=== PROBLEM STATEMENT ===
Copy out each line in the material below that has the word "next".

=== SUPPLIED DATA ===

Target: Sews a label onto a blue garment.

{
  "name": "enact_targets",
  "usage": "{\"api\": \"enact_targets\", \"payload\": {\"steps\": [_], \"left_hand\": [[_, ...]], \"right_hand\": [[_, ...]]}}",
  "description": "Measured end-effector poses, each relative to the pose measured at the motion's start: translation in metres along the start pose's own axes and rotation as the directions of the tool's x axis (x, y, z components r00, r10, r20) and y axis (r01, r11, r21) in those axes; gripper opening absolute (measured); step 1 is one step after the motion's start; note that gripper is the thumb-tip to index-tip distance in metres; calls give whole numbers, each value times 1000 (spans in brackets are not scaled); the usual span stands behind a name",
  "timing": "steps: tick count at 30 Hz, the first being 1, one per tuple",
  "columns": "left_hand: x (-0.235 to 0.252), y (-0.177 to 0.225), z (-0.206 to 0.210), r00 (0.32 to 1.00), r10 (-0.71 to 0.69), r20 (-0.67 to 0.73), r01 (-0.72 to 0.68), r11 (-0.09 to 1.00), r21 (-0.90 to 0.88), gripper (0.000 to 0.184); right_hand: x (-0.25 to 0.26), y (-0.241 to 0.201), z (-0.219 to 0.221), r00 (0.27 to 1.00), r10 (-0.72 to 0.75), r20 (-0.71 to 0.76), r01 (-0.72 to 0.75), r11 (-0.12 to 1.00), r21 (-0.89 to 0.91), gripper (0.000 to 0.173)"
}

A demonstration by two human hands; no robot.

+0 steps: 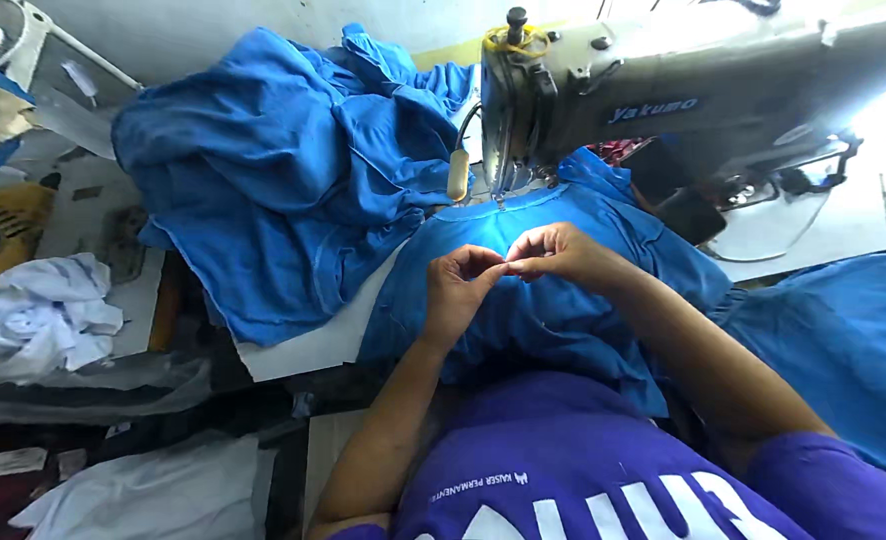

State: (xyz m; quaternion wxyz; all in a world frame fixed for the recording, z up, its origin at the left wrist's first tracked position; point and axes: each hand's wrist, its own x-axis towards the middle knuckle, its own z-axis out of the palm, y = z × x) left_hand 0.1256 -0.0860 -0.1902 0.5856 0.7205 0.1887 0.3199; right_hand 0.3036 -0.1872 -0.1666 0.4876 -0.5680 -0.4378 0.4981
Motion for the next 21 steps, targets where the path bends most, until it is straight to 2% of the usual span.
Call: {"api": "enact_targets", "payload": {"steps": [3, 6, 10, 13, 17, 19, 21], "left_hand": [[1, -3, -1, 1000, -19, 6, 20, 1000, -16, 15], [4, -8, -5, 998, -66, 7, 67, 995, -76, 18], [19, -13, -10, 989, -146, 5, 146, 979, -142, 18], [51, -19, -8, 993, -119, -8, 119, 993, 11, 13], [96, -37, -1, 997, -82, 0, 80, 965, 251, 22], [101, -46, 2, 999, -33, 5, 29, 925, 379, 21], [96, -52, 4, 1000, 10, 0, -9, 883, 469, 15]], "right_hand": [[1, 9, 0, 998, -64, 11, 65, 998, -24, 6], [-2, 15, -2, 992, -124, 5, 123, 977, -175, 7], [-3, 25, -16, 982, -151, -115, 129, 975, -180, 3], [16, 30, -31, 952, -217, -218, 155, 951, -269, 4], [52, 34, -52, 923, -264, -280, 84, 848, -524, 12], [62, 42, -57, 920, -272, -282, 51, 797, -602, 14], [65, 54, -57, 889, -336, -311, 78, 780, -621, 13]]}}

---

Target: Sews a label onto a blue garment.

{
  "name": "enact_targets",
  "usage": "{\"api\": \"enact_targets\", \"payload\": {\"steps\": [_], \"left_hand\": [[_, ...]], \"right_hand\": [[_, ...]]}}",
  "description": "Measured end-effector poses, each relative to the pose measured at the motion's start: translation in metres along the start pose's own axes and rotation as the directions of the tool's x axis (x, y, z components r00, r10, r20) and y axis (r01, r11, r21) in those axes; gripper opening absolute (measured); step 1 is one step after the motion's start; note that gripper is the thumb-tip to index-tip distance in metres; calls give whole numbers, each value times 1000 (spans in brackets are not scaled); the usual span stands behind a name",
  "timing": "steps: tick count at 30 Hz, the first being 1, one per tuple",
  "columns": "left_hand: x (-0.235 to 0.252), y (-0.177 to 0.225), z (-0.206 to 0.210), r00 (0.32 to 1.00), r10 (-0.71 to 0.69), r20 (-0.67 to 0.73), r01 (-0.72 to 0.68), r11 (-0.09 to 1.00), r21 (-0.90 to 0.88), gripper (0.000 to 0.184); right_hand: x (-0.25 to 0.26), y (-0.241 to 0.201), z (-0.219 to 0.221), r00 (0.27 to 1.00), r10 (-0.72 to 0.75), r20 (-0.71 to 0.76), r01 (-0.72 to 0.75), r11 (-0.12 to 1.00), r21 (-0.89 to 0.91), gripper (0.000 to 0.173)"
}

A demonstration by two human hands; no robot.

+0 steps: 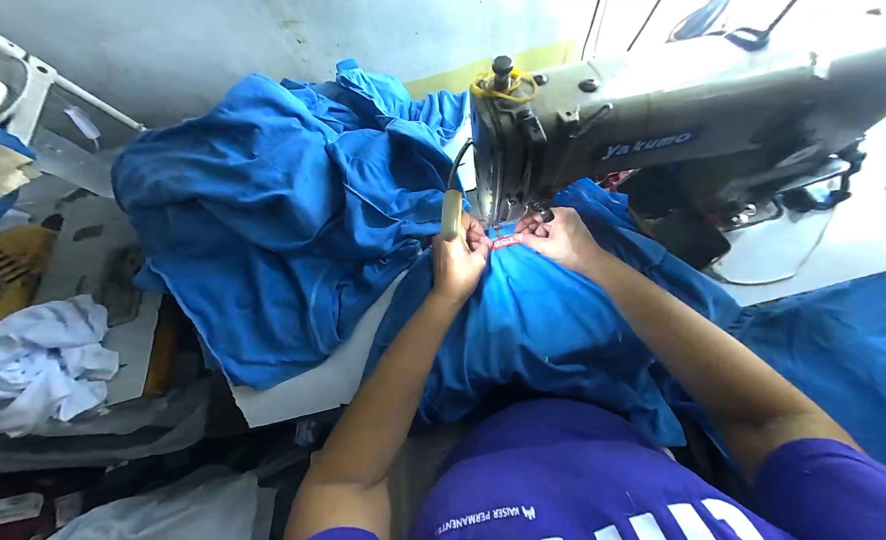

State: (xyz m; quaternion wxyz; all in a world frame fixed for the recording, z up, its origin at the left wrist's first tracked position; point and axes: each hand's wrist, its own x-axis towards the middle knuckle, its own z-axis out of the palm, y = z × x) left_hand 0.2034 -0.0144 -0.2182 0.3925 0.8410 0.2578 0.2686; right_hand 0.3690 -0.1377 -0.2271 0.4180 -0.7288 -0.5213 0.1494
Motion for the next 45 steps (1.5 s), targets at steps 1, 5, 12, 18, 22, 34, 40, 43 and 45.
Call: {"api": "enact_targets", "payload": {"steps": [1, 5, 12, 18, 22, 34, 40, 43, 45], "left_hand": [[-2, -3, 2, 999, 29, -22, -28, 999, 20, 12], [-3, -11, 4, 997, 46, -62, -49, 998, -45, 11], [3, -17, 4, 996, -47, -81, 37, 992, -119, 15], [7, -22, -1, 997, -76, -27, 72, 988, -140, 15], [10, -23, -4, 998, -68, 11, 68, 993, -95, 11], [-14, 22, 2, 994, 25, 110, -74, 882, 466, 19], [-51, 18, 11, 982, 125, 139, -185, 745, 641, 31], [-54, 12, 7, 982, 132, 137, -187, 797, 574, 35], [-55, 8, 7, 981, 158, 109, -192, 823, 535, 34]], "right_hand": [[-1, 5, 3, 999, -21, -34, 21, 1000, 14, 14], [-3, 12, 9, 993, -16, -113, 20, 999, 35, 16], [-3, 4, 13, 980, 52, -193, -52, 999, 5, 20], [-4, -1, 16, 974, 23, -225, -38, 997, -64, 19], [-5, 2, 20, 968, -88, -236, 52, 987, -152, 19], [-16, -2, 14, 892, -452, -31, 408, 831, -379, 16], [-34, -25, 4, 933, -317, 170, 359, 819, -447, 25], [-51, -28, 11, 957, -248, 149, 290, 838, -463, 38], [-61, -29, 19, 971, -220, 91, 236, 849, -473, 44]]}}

=== SOLUTION TO THE PROBLEM ===
Motion for the next 21 steps, targets where the path bends most, until it is straight to 2% of the usual span.
Motion for the next 45 steps (1.5 s), targets at steps 1, 5, 12, 18, 22, 34, 40, 43 and 45.

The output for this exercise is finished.